# Your assignment:
Everything in the records below except the images should be output exactly as written.

# Provided records:
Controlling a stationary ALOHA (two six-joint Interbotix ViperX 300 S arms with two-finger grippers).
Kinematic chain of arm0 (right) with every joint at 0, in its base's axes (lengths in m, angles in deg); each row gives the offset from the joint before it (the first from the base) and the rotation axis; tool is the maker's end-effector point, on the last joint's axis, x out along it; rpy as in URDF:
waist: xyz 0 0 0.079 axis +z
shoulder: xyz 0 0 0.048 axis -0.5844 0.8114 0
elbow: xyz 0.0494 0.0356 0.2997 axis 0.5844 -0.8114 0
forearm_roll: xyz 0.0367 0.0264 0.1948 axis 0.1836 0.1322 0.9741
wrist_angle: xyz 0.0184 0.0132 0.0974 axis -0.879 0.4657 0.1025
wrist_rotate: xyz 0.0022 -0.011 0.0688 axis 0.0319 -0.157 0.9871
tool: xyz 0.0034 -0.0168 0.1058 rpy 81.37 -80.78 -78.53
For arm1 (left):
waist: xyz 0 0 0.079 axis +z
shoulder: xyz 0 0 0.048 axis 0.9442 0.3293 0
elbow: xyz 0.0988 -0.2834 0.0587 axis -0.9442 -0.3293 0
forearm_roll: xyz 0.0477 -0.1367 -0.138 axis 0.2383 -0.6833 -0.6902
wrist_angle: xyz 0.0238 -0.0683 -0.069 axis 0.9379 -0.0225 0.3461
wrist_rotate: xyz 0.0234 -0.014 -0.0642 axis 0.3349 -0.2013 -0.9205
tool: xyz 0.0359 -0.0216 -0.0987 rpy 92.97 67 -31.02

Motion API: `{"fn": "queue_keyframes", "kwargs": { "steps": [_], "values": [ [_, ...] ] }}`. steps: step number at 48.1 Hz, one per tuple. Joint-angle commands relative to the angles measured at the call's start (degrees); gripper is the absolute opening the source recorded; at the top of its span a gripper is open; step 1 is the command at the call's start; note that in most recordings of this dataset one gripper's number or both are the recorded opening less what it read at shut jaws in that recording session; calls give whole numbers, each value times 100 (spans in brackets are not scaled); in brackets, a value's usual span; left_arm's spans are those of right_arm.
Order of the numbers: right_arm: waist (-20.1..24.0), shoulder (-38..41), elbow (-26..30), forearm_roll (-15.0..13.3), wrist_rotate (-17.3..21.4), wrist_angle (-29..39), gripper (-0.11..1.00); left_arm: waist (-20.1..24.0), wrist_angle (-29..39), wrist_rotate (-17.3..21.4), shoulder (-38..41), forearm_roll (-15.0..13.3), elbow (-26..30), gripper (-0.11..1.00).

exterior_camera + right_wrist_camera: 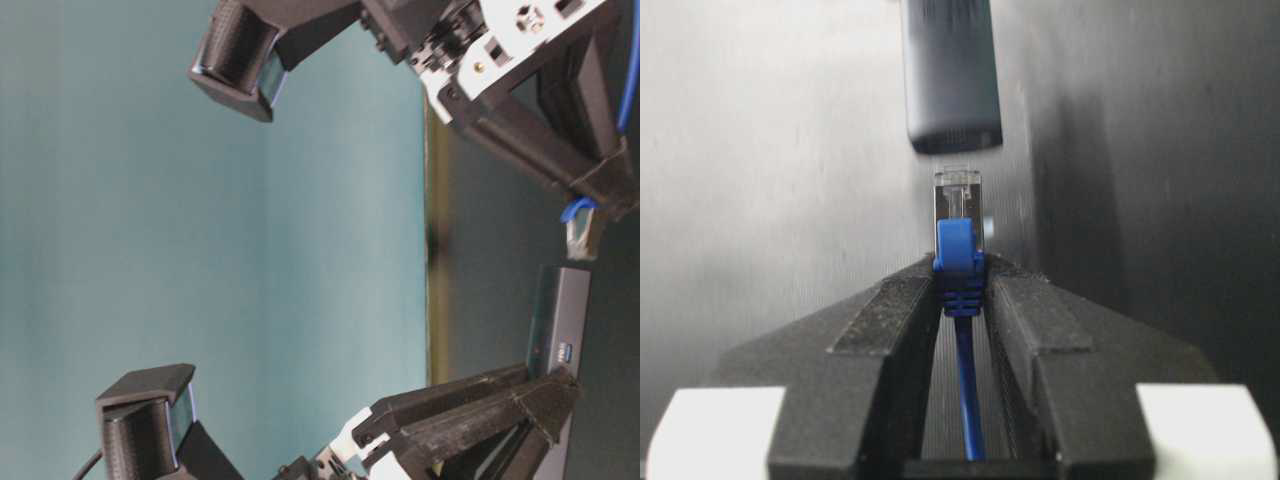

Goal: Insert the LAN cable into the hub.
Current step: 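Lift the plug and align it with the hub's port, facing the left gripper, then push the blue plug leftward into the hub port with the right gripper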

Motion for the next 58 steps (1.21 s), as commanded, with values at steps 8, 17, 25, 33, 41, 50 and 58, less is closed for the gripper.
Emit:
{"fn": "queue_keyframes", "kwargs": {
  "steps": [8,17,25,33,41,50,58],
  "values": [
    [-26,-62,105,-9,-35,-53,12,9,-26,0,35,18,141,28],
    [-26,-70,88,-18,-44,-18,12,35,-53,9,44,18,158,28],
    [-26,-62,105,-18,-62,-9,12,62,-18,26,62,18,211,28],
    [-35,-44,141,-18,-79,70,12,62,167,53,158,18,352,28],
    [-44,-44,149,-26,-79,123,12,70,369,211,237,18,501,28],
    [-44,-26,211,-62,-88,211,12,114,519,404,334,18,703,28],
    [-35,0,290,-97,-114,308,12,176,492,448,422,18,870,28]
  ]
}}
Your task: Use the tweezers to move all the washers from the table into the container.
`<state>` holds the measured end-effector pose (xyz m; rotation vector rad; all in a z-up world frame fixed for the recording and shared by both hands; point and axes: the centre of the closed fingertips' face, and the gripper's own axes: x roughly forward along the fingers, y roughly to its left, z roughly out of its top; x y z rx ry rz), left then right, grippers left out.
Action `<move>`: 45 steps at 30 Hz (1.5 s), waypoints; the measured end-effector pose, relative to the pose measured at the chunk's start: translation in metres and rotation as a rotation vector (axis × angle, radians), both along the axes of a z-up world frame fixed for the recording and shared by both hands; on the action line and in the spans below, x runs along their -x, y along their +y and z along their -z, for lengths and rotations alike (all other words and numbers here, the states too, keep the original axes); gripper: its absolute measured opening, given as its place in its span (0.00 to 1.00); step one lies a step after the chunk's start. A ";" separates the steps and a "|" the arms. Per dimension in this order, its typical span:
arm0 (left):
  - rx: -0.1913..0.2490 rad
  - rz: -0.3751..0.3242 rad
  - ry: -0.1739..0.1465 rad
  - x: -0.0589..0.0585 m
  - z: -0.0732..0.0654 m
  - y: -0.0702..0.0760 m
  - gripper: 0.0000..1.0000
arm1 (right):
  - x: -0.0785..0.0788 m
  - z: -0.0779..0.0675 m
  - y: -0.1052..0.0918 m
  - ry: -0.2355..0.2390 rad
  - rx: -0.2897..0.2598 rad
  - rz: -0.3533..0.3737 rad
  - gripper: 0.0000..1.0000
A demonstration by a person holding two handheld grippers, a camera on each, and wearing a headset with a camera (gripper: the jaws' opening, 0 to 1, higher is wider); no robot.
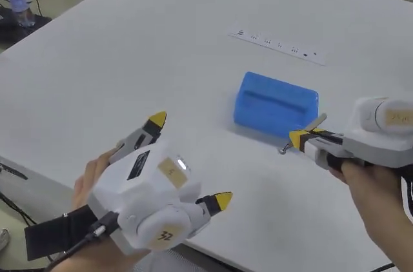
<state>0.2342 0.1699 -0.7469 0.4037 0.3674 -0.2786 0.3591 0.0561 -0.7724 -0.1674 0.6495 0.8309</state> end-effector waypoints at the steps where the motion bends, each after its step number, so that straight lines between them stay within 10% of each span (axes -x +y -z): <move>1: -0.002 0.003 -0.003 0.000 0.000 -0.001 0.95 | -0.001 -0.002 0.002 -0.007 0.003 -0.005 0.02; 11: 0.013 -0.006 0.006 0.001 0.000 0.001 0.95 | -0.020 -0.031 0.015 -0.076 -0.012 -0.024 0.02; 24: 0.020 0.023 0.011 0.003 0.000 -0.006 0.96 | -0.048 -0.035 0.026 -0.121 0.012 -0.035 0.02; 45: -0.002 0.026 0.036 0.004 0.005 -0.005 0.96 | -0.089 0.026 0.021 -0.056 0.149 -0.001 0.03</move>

# Result below:
Controlling a stationary ALOHA (two six-joint Interbotix ViperX 300 S arms with two-finger grippers).
Kinematic chain of arm0 (right) with every joint at 0, in its base's axes (lengths in m, angles in deg); each row gives the offset from the joint before it (the first from the base) and the rotation axis; tool is the maker's end-effector point, on the last joint's axis, x out along it; rpy as in URDF:
waist: xyz 0 0 0.079 axis +z
shoulder: xyz 0 0 0.048 axis -0.5844 0.8114 0
elbow: xyz 0.0494 0.0356 0.2997 axis 0.5844 -0.8114 0
forearm_roll: xyz 0.0367 0.0264 0.1948 axis 0.1836 0.1322 0.9741
wrist_angle: xyz 0.0184 0.0132 0.0974 axis -0.879 0.4657 0.1025
wrist_rotate: xyz 0.0022 -0.011 0.0688 axis 0.0319 -0.157 0.9871
tool: xyz 0.0034 -0.0168 0.1058 rpy 81.37 -80.78 -78.53
For arm1 (left):
waist: xyz 0 0 0.079 axis +z
shoulder: xyz 0 0 0.048 axis 0.9442 0.3293 0
elbow: xyz 0.0988 -0.2834 0.0587 axis -0.9442 -0.3293 0
forearm_roll: xyz 0.0477 -0.1367 -0.138 axis 0.2383 -0.6833 -0.6902
wrist_angle: xyz 0.0238 -0.0683 -0.069 axis 0.9379 -0.0225 0.3461
wrist_rotate: xyz 0.0234 -0.014 -0.0642 axis 0.3349 -0.2013 -0.9205
tool: xyz 0.0359 -0.0216 -0.0987 rpy 92.97 67 -31.02

Motion API: `{"fn": "queue_keyframes", "kwargs": { "steps": [_], "values": [ [_, ...] ] }}`. steps: step number at 48.1 Hz, one per tuple. Joint-angle commands relative to the angles measured at the call's start (degrees); gripper is the absolute opening the source recorded; at the top of its span a gripper is open; step 1 is the command at the call's start; note that in most recordings of this dataset one gripper's number or both are the recorded opening less what it read at shut jaws in that recording session; calls give whole numbers, each value times 100 (spans in brackets are not scaled); in brackets, a value's usual span; left_arm's spans are those of right_arm.
Order of the numbers: right_arm: waist (-20.1..24.0), shoulder (-38..41), elbow (-26..30), forearm_roll (-15.0..13.3), wrist_rotate (-17.3..21.4), wrist_angle (-29..39), gripper (-0.11..1.00); left_arm: waist (-20.1..24.0), wrist_angle (-29..39), wrist_rotate (-17.3..21.4), shoulder (-38..41), forearm_roll (-15.0..13.3), elbow (-26..30), gripper (-0.11..1.00).

exterior_camera + right_wrist_camera: 

Goal: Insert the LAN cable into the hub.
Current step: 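Lift the plug and align it with the hub's port, facing the left gripper, then push the blue plug leftward into the hub port with the right gripper
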
Motion for the next 58 steps (1.21 s), as commanded, with values at steps 8, 17, 25, 33, 41, 50 and 58, less is closed for the gripper.
Emit:
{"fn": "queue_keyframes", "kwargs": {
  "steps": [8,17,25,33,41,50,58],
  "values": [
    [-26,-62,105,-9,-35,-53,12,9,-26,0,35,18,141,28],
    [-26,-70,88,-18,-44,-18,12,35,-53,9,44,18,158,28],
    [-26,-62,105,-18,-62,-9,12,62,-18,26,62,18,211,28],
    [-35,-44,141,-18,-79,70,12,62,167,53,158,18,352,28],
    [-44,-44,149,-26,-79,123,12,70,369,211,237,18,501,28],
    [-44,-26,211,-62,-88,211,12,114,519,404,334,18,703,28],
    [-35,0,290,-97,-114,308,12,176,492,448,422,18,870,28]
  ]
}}
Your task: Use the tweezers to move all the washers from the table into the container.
`<state>` holds the measured end-effector pose (xyz m; rotation vector rad; all in a z-up world frame fixed for the recording and shared by both hands; point and axes: the centre of the closed fingertips' face, and the gripper's own axes: x roughly forward along the fingers, y roughly to its left, z roughly out of its top; x y z rx ry rz), left then right, grippers left out.
Action `<move>`: 45 steps at 30 Hz (1.5 s), waypoints; the measured end-effector pose, relative to the pose measured at the chunk's start: translation in metres and rotation as a rotation vector (axis × angle, radians), both along the axes of a z-up world frame fixed for the recording and shared by both hands; on the action line and in the spans below, x runs along their -x, y along their +y and z along their -z, for lengths and rotations alike (all other words and numbers here, the states too, keep the original axes); gripper: its absolute measured opening, given as its place in its span (0.00 to 1.00); step one lies a step after the chunk's start. A ";" separates the steps and a "|" the arms. Per dimension in this order, its typical span:
arm0 (left):
  - rx: -0.1913..0.2490 rad
  - rz: -0.3751..0.3242 rad
  - ry: -0.1739..0.1465 rad
  - x: -0.0589..0.0585 m
  - z: -0.0732..0.0654 m
  - y: -0.0702..0.0760 m
  - gripper: 0.0000..1.0000
arm1 (right):
  - x: -0.0785..0.0788 m
  - z: -0.0779..0.0675 m
  - y: -0.1052..0.0918 m
  - ry: -0.2355..0.2390 rad
  - rx: -0.2897..0.2598 rad
  - rz: -0.3533..0.3737 rad
  - gripper: 0.0000..1.0000
A demonstration by a person holding two handheld grippers, a camera on each, and wearing a headset with a camera (gripper: the jaws' opening, 0 to 1, higher is wider); no robot.
<state>0.2342 0.1699 -0.7469 0.4037 0.3674 -0.2786 0.3591 0.0561 -0.7724 -0.1674 0.6495 0.8309</state> end-effector waypoints at the steps where the motion bends, each after its step number, so that straight lines between them stay within 10% of each span (axes -x +y -z): <move>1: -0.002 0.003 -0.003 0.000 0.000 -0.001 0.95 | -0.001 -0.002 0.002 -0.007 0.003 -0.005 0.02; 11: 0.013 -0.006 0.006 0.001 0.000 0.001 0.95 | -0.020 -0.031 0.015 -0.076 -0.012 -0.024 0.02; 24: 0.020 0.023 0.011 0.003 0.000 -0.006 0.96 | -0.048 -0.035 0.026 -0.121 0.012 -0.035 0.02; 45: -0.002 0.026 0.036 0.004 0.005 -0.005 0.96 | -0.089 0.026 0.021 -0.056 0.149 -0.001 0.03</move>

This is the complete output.